*What the task asks*
From the line with "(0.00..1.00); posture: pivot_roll" through the line with "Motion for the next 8", inclusive, return each line of the data below exactly and leave the rest out.

*Records to use*
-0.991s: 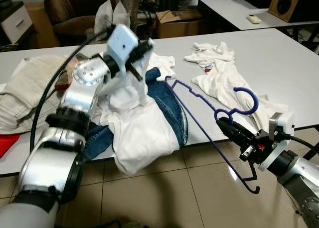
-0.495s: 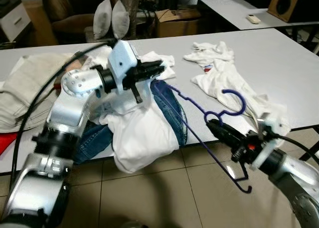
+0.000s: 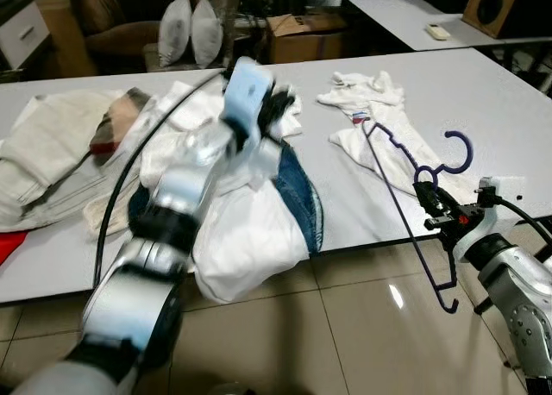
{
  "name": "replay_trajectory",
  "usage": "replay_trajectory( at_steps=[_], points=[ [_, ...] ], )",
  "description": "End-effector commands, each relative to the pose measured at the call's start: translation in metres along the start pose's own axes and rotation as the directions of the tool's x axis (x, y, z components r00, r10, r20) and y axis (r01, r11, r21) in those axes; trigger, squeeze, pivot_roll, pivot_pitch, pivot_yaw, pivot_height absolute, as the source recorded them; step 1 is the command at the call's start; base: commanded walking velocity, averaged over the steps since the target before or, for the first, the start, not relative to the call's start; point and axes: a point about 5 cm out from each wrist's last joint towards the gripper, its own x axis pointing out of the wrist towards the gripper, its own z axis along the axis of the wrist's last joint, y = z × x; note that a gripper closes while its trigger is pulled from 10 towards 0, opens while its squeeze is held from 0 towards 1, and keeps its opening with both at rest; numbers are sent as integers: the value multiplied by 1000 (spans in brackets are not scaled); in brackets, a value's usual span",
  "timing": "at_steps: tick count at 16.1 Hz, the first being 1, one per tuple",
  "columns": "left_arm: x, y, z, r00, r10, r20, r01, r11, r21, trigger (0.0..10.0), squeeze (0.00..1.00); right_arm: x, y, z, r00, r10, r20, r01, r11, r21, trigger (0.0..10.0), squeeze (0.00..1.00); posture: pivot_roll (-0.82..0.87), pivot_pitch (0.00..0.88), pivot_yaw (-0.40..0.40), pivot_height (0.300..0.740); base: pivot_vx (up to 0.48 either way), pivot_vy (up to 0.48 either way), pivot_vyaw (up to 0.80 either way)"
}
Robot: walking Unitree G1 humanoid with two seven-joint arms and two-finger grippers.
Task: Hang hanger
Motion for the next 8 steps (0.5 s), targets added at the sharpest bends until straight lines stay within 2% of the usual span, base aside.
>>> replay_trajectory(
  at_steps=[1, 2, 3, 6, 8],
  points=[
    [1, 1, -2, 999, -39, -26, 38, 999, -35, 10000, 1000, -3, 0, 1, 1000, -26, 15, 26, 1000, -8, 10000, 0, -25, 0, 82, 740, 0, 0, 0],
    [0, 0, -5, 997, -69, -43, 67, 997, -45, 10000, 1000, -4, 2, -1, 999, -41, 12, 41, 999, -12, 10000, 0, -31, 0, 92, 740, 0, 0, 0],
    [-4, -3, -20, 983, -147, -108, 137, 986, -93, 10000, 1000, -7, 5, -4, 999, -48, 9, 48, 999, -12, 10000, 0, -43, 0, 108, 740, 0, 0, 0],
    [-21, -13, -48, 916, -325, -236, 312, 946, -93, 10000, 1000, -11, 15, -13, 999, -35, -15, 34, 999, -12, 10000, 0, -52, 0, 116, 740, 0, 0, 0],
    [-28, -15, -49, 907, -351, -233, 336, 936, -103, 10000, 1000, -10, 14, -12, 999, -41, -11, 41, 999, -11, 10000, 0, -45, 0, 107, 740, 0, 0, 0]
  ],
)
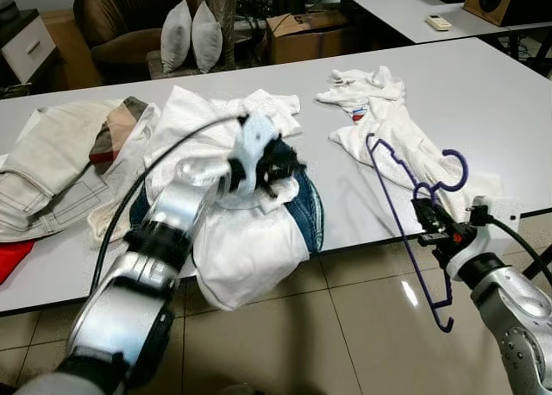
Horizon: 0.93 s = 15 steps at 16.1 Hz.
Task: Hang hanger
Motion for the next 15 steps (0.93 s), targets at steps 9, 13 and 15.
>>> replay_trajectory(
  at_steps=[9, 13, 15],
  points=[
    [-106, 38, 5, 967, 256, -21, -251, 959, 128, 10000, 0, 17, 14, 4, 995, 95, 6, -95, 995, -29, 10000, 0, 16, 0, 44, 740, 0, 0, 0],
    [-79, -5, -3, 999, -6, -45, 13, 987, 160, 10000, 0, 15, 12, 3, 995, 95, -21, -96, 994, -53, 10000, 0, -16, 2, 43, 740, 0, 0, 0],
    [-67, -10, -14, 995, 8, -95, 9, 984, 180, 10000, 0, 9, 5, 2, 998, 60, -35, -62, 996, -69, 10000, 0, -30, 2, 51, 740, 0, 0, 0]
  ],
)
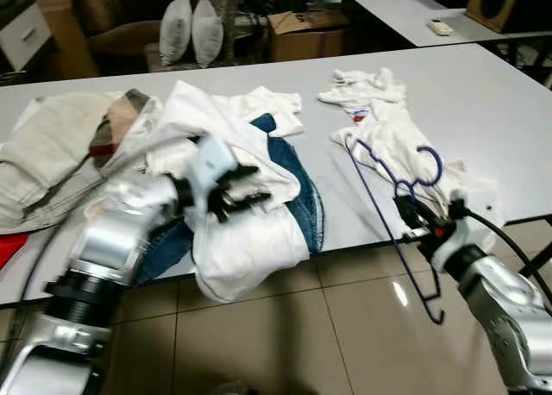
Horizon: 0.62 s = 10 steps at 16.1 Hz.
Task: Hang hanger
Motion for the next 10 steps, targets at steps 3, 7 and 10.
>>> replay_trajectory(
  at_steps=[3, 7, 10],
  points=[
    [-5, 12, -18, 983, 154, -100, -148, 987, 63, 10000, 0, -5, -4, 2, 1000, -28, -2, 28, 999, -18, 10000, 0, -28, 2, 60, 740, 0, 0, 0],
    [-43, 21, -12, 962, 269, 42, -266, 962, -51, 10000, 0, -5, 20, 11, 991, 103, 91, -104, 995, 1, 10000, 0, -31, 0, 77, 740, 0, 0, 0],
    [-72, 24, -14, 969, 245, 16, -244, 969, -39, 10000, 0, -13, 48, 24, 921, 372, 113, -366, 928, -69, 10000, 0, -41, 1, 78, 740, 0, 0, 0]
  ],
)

*Task solution*
  "columns": "left_arm: x, y, z, r00, r10, r20, r01, r11, r21, trigger (0.0..10.0), squeeze (0.00..1.00); right_arm: x, y, z, r00, r10, r20, r01, r11, r21, trigger (0.0..10.0), squeeze (0.00..1.00); posture: pivot_roll (-0.82..0.87), pivot_pitch (0.00..0.88), pivot_yaw (-0.40..0.40), pivot_height (0.300..0.740); base: pivot_vx (up to 0.48 either way), pivot_vy (up to 0.48 either way), pivot_vyaw (up to 0.80 either way)"
}
Robot: walking Unitree G1 humanoid with two seven-joint arms and two-finger grippers.
Task: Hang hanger
Motion for the next 8 steps (0.5 s), targets added at the sharpest bends until straight lines stay within 2% of the usual span, base aside.

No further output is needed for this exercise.